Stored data
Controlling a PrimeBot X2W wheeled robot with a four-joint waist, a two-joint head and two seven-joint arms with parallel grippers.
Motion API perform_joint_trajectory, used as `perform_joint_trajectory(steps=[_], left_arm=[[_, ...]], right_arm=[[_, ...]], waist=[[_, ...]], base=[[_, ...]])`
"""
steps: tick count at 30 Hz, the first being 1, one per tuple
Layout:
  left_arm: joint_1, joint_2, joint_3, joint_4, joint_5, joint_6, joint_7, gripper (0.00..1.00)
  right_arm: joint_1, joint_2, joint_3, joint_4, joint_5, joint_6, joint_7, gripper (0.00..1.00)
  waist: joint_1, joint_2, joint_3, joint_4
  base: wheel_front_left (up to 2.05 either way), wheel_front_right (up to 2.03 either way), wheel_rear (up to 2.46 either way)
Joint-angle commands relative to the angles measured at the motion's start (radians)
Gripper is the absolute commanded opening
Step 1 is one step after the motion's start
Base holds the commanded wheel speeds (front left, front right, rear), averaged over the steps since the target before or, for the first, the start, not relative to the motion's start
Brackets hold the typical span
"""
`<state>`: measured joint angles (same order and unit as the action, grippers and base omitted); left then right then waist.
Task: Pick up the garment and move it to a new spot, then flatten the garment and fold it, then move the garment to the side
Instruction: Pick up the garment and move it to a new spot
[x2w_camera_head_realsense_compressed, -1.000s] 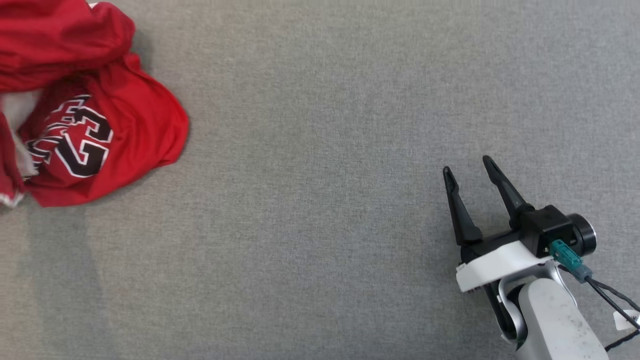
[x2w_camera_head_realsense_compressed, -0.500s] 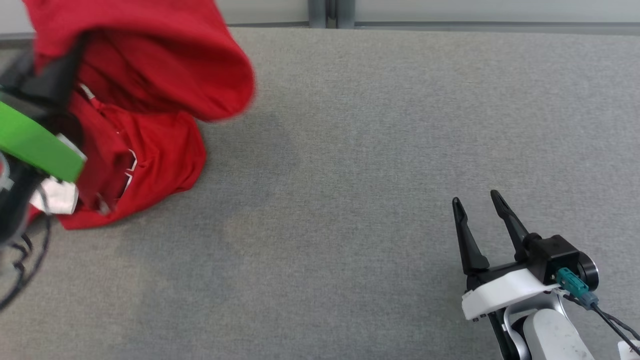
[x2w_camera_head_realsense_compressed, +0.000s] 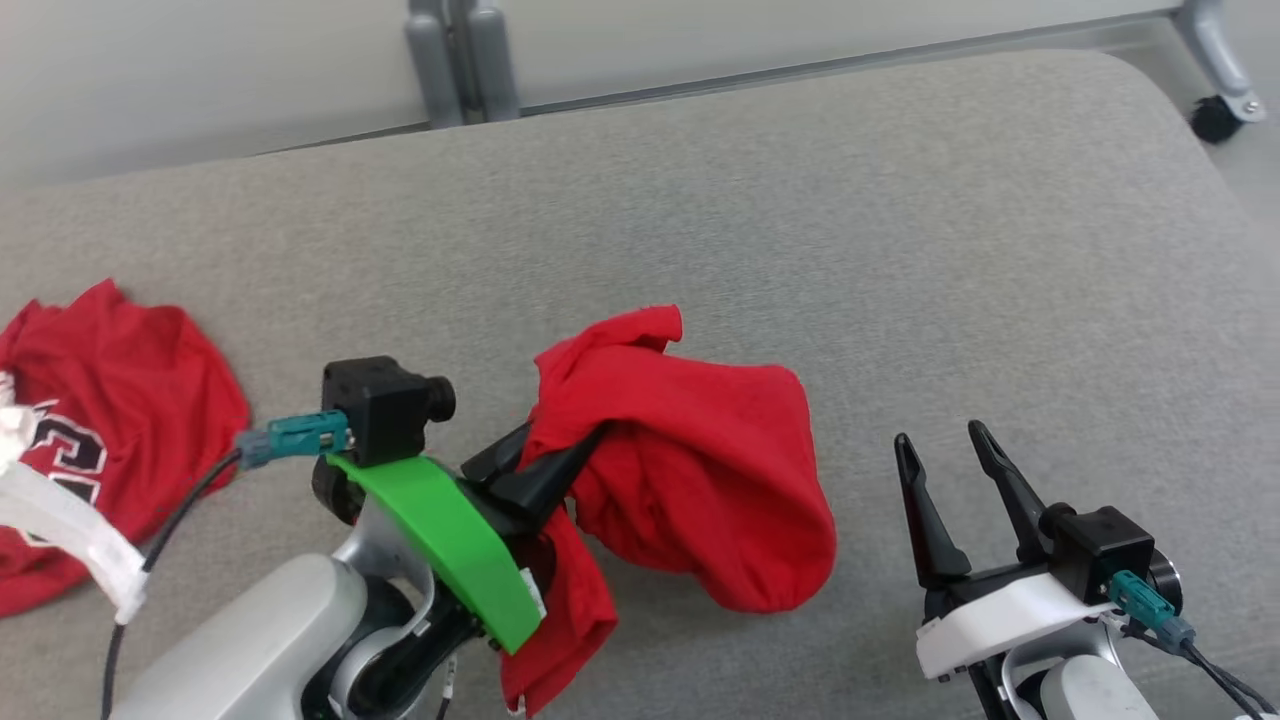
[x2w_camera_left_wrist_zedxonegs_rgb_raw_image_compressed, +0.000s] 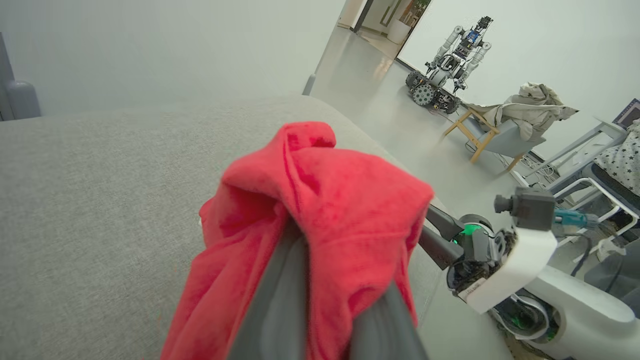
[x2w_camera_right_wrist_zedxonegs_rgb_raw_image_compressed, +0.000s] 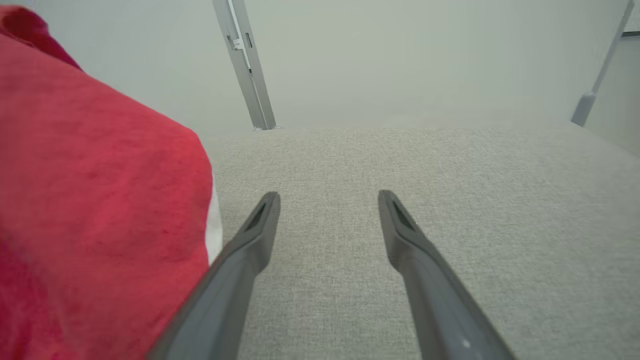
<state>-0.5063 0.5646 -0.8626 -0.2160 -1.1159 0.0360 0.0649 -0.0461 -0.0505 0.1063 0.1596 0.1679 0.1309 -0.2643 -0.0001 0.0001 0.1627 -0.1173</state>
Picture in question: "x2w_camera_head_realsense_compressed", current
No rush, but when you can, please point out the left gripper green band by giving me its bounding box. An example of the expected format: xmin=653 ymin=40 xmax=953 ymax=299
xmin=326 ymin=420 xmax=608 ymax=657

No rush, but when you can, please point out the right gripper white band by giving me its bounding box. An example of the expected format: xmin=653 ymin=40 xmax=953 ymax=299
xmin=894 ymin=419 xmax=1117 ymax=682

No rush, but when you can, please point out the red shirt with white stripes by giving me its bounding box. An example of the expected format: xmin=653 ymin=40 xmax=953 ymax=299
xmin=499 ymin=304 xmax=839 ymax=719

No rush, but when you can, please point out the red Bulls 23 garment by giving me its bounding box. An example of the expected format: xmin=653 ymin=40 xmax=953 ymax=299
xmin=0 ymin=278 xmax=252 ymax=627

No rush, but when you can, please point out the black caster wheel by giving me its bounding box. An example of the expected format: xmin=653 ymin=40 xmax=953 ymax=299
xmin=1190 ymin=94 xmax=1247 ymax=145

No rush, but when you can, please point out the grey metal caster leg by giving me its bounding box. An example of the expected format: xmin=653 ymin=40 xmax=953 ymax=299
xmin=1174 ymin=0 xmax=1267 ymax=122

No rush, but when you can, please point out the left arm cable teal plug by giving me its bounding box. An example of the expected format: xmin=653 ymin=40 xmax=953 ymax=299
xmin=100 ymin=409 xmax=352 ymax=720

---

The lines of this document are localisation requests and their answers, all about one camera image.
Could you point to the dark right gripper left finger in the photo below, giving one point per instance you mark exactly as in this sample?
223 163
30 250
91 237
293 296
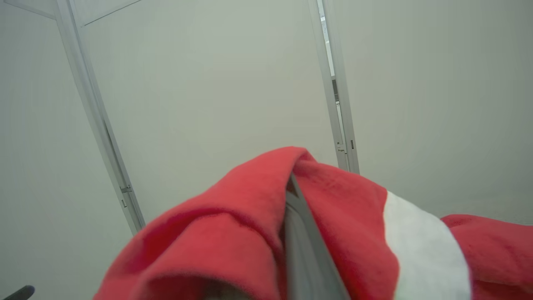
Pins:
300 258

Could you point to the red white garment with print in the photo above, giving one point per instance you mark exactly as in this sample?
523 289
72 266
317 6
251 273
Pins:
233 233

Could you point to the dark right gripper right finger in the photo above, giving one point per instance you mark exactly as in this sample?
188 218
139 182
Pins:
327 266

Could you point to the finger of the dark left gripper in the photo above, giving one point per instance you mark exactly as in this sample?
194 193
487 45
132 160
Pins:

REQUIRED ACTION: Whenever a line above contains "waist", copy that line.

EXPECTED ANSWER:
Controlling a PrimeBot X2W wheeled robot with a four-joint waist, a two-joint head and two seven-joint arms with parallel grippers.
Motion API perform_joint_trajectory, used as `perform_joint_trajectory(steps=[_], left_arm=[[_, ...]], right_arm=[[_, ...]], waist=[[_, ...]], base=[[_, ...]])`
  waist: joint_1, joint_2, joint_3, joint_4
`<state>`: measured joint angles (same order and unit as the action, grippers and base omitted); left then right then waist.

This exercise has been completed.